Help Center/ MapReduce Service/ User Guide/ MRS Cluster O&M/ MRS Cluster Alarm Handling Reference/ ALM-18013 ResourceManager Direct Memory Usage Exceeds the Threshold
Updated on 2024-09-23 GMT+08:00

ALM-18013 ResourceManager Direct Memory Usage Exceeds the Threshold

Alarm Description

The system checks the direct memory usage of ResourceManager every 30 seconds. This alarm is generated when the direct memory usage of ResourceManager instances exceeds the threshold (90% of the maximum memory).

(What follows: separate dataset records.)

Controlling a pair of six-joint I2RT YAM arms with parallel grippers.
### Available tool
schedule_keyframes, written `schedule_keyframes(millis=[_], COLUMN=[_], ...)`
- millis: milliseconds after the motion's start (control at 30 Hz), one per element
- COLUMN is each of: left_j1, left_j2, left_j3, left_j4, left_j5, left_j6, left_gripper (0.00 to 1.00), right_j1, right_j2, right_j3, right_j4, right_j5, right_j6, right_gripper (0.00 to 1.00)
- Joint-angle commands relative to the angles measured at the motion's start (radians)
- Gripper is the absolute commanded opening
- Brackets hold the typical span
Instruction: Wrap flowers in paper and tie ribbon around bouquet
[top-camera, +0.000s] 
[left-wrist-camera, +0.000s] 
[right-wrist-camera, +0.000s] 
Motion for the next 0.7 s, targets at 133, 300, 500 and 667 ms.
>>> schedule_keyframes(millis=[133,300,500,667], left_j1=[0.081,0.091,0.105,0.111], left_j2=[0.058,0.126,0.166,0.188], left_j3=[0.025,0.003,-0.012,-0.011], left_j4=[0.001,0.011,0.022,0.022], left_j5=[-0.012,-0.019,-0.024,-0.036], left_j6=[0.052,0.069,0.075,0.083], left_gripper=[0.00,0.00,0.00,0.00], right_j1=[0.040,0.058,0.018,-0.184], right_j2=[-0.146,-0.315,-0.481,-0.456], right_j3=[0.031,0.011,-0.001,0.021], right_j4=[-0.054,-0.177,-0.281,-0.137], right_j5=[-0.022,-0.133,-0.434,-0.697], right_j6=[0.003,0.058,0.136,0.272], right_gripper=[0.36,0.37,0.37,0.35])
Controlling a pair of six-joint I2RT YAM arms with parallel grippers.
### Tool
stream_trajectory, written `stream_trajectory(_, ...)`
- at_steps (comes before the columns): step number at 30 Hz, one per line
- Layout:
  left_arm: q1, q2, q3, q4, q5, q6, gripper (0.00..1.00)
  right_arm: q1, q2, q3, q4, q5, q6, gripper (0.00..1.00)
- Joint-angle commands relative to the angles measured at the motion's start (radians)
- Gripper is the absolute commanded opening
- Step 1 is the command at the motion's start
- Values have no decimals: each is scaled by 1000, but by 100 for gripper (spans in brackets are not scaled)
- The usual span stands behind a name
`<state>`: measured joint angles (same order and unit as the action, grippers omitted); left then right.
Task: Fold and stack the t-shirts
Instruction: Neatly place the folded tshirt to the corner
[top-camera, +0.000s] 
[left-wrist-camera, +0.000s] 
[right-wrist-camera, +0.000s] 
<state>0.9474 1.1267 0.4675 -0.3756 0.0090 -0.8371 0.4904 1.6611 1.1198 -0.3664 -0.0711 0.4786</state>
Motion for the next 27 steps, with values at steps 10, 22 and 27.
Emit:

This alarm is automatically cleared when the direct memory usage is less than the threshold.

Alarm Attributes

Alarm ID

Alarm Severity

Auto Cleared

18013

Major

Yes

Alarm Parameters

Parameter

Description

Source

Specifies the cluster for which the alarm was generated.

ServiceName

Specifies the service for which the alarm was generated.

RoleName

Specifies the role for which the alarm was generated.

HostName

Specifies the host for which the alarm was generated.

Trigger Condition

Specifies the threshold for triggering the alarm.

Impact on the System

If the available direct memory of ResourceManager is insufficient, a memory overflow occurs and the service breaks down.

Possible Causes

The direct memory of ResourceManager instances is overused or the direct memory is inappropriately allocated.

Handling Procedure

Check the direct memory usage.

  1. On FusionInsight Manager, choose O&M > Alarm > Alarms > ALM-18013 ResourceManager Direct Memory Usage Exceeds the Threshold > Location. View the IP address of the instance for which the alarm is generated.
  2. On FusionInsight Manager, choose Cluster, click the name of the desired cluster, and choose Services > Yarn. On the page that is displayed, click the Instances tab and click the ResourceManager instance for which this alarm is generated. Click the drop-down list in the upper right corner of the chart area, choose Customize > Resource, and select Memory Usage Status of ResourceManager to check the direct memory usage.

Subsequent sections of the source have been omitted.